**What is needed**
Needed from the entries below: every line that holds the word "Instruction".

-- Records follows --

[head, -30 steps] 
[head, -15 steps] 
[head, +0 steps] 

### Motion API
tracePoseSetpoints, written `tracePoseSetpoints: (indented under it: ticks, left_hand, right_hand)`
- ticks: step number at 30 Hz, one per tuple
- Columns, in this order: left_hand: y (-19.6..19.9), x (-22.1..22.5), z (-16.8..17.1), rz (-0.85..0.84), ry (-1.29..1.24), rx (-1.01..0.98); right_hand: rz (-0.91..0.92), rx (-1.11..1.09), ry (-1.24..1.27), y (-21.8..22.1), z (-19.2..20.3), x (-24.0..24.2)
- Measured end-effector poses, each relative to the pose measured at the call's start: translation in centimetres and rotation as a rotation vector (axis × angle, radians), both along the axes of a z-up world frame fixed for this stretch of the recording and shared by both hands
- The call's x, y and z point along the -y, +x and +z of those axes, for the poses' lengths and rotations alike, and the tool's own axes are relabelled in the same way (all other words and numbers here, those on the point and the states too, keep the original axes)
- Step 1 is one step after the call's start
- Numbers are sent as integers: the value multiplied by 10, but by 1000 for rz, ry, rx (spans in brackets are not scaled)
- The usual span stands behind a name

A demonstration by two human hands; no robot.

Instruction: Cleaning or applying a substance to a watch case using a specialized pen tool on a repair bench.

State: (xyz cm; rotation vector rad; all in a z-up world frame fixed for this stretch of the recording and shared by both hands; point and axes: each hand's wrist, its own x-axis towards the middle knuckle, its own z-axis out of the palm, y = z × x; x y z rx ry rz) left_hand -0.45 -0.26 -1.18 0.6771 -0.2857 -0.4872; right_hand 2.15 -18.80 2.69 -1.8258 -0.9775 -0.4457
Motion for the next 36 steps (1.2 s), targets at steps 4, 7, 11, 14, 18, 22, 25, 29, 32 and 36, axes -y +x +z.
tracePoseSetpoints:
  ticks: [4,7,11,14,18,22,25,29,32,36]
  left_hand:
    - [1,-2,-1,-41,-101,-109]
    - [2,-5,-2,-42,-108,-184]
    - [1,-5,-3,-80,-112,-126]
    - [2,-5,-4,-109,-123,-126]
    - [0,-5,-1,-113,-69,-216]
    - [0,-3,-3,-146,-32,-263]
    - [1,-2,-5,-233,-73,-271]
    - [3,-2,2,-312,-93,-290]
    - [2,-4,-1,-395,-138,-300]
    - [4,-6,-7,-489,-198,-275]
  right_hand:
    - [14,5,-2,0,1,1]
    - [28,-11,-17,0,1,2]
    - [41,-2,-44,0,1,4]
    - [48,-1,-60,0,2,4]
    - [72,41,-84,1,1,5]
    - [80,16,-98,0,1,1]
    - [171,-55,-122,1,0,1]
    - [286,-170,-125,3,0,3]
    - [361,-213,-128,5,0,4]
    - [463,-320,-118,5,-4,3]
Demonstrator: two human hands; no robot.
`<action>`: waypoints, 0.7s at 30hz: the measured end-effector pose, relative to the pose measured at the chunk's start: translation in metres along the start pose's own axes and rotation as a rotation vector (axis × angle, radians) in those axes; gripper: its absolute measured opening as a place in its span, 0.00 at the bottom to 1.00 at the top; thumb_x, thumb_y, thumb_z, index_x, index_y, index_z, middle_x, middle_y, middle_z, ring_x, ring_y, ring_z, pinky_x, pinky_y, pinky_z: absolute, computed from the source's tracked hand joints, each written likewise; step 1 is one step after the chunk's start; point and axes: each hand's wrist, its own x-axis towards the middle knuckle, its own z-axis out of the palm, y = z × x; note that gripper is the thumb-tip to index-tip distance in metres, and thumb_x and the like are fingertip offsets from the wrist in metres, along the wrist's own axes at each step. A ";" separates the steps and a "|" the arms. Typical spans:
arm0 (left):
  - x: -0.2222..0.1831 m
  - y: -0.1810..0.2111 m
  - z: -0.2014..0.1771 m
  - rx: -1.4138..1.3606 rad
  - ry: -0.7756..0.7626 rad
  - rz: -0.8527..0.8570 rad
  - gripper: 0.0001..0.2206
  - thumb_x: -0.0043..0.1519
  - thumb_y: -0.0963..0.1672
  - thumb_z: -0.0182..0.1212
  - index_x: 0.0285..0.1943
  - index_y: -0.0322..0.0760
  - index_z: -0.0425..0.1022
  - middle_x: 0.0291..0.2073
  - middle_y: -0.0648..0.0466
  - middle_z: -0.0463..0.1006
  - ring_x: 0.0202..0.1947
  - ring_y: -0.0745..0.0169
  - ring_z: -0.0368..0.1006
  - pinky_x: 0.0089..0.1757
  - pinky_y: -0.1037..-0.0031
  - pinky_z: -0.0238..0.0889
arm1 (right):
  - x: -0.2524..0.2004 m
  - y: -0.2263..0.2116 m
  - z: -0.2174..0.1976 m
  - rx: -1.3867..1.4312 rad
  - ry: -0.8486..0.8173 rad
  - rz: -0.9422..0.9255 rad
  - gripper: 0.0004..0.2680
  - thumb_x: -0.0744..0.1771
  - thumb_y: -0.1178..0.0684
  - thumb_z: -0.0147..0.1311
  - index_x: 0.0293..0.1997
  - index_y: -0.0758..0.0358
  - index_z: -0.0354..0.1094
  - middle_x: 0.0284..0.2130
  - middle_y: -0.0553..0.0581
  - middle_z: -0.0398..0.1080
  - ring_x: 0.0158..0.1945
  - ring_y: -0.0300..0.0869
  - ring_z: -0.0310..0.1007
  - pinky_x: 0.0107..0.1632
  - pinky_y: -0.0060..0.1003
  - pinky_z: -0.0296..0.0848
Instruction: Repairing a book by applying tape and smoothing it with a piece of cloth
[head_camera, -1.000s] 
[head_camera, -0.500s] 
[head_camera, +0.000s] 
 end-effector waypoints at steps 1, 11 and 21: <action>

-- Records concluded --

**Exercise solution**
Instruction: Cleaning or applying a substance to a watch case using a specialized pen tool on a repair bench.
Instruction: Repairing a book by applying tape and smoothing it with a piece of cloth

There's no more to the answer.